However, we must issue a word of warning. Discharge of a single presynaptic terminal can never increase the neuronal potential from −65 millivolts all the way up to −45 millivolts. An increase of this magnitude requires simultaneous discharge of many terminals—about 40 to 80 for the usual anterior motor neuron—at the same time or in rapid succession. This occurs by a process called summation, which is discussed in detail in the next sections.

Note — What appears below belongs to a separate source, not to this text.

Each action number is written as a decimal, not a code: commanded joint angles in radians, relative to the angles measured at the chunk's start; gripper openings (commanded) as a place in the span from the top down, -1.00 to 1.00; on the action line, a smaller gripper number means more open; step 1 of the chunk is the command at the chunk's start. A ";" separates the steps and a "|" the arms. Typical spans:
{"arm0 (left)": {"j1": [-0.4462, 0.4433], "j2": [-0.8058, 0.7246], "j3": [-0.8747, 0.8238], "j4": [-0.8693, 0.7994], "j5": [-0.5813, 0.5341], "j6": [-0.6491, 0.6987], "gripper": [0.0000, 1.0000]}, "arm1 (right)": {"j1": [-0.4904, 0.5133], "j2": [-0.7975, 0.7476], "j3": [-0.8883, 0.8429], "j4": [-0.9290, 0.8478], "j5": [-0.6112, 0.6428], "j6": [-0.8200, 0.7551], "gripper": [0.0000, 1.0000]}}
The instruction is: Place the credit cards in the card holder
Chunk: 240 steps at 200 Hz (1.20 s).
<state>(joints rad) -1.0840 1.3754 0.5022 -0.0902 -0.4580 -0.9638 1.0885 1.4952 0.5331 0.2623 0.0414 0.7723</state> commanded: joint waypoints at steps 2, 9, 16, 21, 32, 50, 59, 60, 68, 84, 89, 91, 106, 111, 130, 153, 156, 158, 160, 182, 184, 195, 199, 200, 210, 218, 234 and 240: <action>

Generation of Action Potentials in the Initial Segment of the Axon Leaving the Neuron—Threshold for Excitation

When the EPSP rises high enough in the positive direction, there comes a point at which this initiates an action potential in the neuron. However, the action potential does not begin adjacent to the excitatory synapses. Instead, it begins in the initial segment of the axon where the axon leaves the neuronal soma. The main reason for this point of origin of the action potential is that the soma has relatively few voltage-gated sodium channels in its membrane, which makes it difficult for the EPSP to open the required number of sodium channels to elicit an action potential. Conversely, the membrane of the initial segment has seven times as great a concentration of voltage-gated sodium channels as does the soma and, therefore, can generate an action potential with much greater ease than can the soma. The EPSP that will elicit an action potential in the axon initial segment is between +10 and +20 millivolts. This is in contrast to the +30 or +40 millivolts or more required on the soma.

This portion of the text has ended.